Friday, 1 December 2017

KEBAB TO BE FINALLY REMOVED FROM EUROPE


Doner kebabs, the "mystery meat" fast food associated with Muslim migrants across Europe, are set to be removed from sale after legislation was put forward by the European Union to ban them because of their connection to heart disease.

There, that has got to be the most disappointing first sentence ever after such a promising headline! Sorry...

But, still, this is good news, and, who knows, it might even be a premonition of things to come, when Europeans and non-Europeans will peacefully go their separate ways in the lands that history has designated for each.

But back to the minor "food news" story that this has sadly become, the reason that doner kebabs cause heart disease is because of the high amounts of phosphates that they contain, which are vital to preserving the "mystery meat" for the long periods of time it is left lying around in fly-blown kebab shops, many of which have poor hygiene. 

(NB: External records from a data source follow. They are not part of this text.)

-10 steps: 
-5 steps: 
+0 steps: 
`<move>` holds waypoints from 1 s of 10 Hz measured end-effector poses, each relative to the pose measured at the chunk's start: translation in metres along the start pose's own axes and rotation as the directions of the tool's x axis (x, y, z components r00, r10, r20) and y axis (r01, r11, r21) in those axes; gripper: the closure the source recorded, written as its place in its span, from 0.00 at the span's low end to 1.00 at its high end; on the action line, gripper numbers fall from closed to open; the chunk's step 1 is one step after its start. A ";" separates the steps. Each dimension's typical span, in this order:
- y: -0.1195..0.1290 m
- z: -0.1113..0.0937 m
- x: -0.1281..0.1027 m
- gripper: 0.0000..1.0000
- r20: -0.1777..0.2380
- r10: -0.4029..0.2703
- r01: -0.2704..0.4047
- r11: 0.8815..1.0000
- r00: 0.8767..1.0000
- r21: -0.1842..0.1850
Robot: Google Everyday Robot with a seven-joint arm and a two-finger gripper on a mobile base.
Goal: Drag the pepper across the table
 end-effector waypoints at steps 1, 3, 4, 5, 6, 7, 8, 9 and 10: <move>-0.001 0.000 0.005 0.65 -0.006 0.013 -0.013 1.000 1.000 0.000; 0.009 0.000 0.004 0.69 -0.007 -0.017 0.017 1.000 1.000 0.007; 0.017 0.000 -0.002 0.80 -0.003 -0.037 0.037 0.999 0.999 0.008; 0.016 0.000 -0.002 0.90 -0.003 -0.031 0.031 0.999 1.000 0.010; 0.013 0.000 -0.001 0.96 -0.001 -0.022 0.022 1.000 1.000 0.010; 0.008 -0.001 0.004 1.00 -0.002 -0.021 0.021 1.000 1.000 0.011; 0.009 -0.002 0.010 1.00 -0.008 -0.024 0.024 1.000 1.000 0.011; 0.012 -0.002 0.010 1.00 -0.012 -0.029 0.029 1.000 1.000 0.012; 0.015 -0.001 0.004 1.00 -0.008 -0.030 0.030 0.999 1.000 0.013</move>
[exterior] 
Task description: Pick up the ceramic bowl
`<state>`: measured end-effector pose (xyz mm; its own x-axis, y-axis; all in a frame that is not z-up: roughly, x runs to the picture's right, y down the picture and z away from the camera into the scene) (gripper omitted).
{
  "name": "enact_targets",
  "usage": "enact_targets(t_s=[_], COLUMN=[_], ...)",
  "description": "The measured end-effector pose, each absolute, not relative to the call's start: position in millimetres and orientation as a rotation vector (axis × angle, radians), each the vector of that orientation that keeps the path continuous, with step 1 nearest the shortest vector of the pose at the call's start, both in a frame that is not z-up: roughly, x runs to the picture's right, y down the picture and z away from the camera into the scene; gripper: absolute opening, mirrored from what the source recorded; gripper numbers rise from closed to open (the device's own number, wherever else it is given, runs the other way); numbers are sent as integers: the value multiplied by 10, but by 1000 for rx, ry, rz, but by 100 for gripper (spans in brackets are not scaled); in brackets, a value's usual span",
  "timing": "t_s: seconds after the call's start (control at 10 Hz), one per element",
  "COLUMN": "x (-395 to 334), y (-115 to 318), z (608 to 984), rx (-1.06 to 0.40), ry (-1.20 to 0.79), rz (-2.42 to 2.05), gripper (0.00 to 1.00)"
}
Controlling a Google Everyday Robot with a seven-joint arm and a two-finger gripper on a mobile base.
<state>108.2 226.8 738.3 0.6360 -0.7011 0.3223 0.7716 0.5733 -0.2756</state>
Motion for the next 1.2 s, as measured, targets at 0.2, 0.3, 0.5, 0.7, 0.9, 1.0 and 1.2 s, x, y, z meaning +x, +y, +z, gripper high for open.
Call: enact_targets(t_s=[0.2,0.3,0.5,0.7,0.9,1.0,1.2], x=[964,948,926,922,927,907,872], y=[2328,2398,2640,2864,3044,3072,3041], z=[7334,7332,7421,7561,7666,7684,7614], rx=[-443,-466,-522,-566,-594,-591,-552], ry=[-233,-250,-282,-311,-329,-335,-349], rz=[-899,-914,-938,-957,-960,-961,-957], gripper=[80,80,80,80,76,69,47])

A recent story in the Daily Mirror, a leftist newspaper that is extremely sympathetic to Muslims, uncovered the following horrors:
"A doner kebab supplier has been mashing up out-of-date meat in a converted building site concrete mixer. Food hygiene inspectors were appalled to find six tonnes of chicken and other poultry - all unfit for human consumption - packed into a freezer."
Without the phosphates, the health risks would be even greater, with a probable outbreak of food poisoning on an industrial scale and a massive increase in the global population of maggots.

Phosphorus is used to make chemicals for use in industry and warfare, with phosphorus weapons being considered particularly deadly due to the severe burns they inflict. The most important use of phosphates, however, is in the production of fertilisers for agriculture. Either way, it doesn't exactly sound like something you want too much of in the human body.

Ironically the present attempt to ban kebabs came after the EU’s executive Commission proposed to officially authorise the use of phosphates in kebab meat, only for the proposal to run into trouble in the European Parliament, where the Paliamentary Health Committee voted 32-22 to oppose it. 

A full vote by the Parliament in two weeks is likely to send the issue back to the Commission, which will be forced to offer amended legislation banning the kebab.

According to the Frankfurter Rundschau newspaper, there are 16,000 doner restaurants in Germany, most of which could be put out of business by the outlawing of the phosphate-laced delicacy, causing an enormous negative impact on the kebab economy as well as the "mystery meat" foodstuff itself.